Luke had just attended a birthday party at Pet World, where he spent 90 minutes man-handling baby pythons, snapping turtles and other creatures and, apparently, forgot all about the three sisters, the dog and the one remaining hermit crab at home.
“No,” I replied without hesitation, knowing full well he was just beginning his pitch.
“How about a snake?” Luke asked. “My friend Craig has a snake.”
“Doesn’t Craig have a lizard?” I asked.
“Yep,” he said, “and a dog, too.”
I shook my head.
“Can I have a lizard, then?”
“What about a hamster?”
“Aww,” he said dejectedly. “Why not?”
The reasons were endless. Aside from the care, keeping and aroma of a caged animal, I remembered the trial and error from my own youth.
My younger brothers, identical twins and the babies of our family, had somehow convinced my parents to buy them pet hamsters. My mom, wanting to make sure reproduction would not be an issue, wisely requested two males from the pet store.
The plan was brilliant. Two bachelor hamsters, living happily together in a cage in the basement, free to burp and scratch themselves as they pleased, with no women around to complicate things.
Unfortunately, the teenage clerk running the shop that weekend sold my parents two females — two pregnant females, actually.
We did not know this, though. While we were all impressed with their appetites and could not believe how quickly they grew, none of us had any idea what was really happening to Han Solo and Mr. T.
My mom made the shocking discovery a couple of weeks later when she found Mr.
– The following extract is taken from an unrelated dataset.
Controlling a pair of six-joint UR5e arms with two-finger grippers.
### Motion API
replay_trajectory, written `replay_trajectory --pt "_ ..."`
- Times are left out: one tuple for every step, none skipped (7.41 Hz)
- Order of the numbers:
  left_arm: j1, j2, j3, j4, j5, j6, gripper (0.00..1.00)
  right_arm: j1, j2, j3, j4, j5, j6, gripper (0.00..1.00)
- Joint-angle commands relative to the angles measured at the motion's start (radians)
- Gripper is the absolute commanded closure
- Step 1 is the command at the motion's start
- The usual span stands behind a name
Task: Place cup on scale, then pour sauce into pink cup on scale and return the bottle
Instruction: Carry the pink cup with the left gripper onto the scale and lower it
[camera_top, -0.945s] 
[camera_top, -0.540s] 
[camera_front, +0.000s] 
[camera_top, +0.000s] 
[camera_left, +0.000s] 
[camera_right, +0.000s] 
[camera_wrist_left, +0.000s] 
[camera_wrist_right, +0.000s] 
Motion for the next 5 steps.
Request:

T in one corner of the cage surrounded by tiny hamsters, snacking on the smallest newborn for a little postpartum nourishment.
Han Solo, meanwhile, was camped out in the opposite corner, breathing heavily through what appeared to be the transition phase of labor.
Dad took the new mothers and what remained of their offspring back to the pet store that evening, and we never had another pet again.
“What about a cat?” Luke asked, unfazed by my inclusion of every imaginable gory detail. “I could get a gerbil ball for the cat to run around in so it won’t shed in the house!”
I thought for a moment about taking him up on it, just to watch him try to stuff a calico into an exercise ball. But I had an even better idea.
“Here’s the deal I’ll make,” I offered, “You keep your room in perfect condition for a whole month, and then we’ll talk. But just know there is a four-leg limit, and I’m not playing doula to anything that lives in a cage.”